Tonouchi goes on to describe how his “pidgin” students often make no sense when they try to write standard English. Not so when they are free to write in pidgin without worrying that their work is being graded. Tonouchi writes:
“das da voice dat comes most natural to dem . . . and I’m all like WOW, dey get ideas. Stay organize. And can understand too. . . . You kinda wondah how kids come out li’dis. Trying fo’ write ‘english’ but end up writing stuff dat no even make sense.”
Tonouchi is not the first to try to destigmatize a non-standard language. In the 13th century, the Italian poet Dante wrote a defense of his Italian vernacular over Latin as a medium for serious literature. Dante’s argument was validated, of course, by his creation of one of the glories of Western Civilization, The Divine Comedy—in Italian.

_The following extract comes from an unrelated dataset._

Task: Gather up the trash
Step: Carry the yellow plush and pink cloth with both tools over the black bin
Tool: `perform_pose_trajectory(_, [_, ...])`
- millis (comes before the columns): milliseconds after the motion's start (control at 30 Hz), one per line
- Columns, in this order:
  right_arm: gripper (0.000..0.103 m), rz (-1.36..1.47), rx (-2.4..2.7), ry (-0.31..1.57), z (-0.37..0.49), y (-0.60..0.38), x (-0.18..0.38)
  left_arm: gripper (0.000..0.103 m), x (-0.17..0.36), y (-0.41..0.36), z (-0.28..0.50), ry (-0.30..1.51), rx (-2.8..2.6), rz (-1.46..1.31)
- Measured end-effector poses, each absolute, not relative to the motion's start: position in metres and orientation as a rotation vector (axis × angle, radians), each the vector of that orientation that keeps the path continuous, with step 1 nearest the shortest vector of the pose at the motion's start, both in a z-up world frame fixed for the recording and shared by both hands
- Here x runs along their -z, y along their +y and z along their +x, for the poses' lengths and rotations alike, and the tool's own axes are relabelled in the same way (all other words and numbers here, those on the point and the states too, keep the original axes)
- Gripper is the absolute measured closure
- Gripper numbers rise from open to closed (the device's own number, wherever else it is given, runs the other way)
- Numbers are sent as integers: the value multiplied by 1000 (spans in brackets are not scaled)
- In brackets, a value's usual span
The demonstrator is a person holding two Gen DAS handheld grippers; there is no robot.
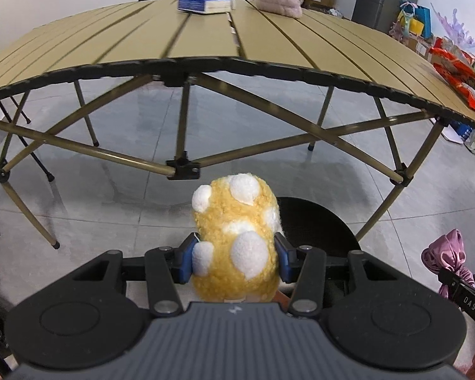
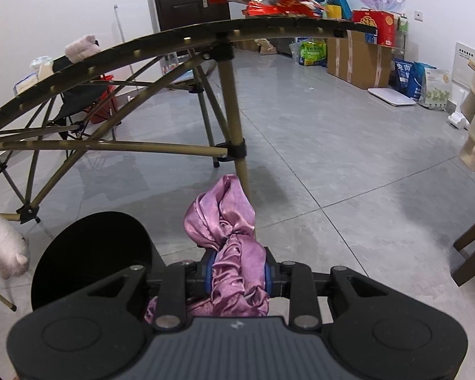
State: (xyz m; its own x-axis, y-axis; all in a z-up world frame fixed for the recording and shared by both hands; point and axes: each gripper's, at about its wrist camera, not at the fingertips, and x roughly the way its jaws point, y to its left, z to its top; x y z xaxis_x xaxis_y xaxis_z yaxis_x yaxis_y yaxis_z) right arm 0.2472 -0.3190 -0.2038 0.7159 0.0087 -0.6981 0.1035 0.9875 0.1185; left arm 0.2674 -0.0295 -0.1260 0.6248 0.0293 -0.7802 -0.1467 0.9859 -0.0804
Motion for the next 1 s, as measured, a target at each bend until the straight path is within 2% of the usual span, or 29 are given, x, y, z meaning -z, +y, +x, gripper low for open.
perform_pose_trajectory(1000, [76, 148, 127, 807, 255, -334, 218, 54, 189, -95, 326, 1085, -117, -102])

Dante’s argument echoes down the centuries to our own time. It took the Roman Catholic Church until 1965 to abandon Latin and require that Mass be conducted in the local vernacular.
Tonouchi may be pidgin’s Dante, trying to lift the stigma off a non-standard vernacular. For the sake of his pidgin-speaking students, I hope he succeeds.
I hope he succeeds for all our sakes. In my job as a technical editor, I am continually confronted by sentences that make no sense, written by people with advanced degrees. The sentences make no sense not because the authors are not intelligent, but because they think of writing as something other than simply communicating.
Maybe they’re trying to sound sophisticated or intellectual or bureaucratic. Maybe they think big words sound better than little ones. Maybe they think their bosses won’t approve if things sound too plain, too clear, too easy to read and understand.
Throughout this column, I have argued that we all know how to use language to communicate, since we do it every day of our lives, and when we write we need to somehow access that knowledge and write more like the way we talk.
If we follow that argument to its logical conclusion, we end up writing pidgin. I don’t know that I’m ready to pursue my own logic that far. The kind of analytical writing we need in the sciences and at our jobs often seems to require a more precise grammar than pidgin affords.
But Tonouchi is right: we have to find a way to give students the freedom to write the way they talk in their real lives. I just don’t know how we do that.
Last week I was talking with my friend India Busby, a student at UAS, about whether pidgin could be taught the way we teach any language. The power of any vernacular, pidgin included, comes from its being a creature of the streets, something that happens, growing not out of academic culture but out of a real culture that people live and breathe. How do you teach in a classroom something whose virtue comes from its not being taught in a classroom?
New technologies have us writing more than ever before, and all our tweeting and texting and emailing and chatting are bound to change the language. It’s entirely possible that we are witnessing the beginning of another cataclysmic or semi-clysmic or demi-clysmic, some-sort-of-clysmic change in language, the emergence of a whole new vernacular, a change on a par with The Great Vowel Shift.
And why not? Language changes because we do. A thousand years from now, it will be a much different world, and people will speak a much different language — even in New Jersey. But you know they will fare in love as well as we do now.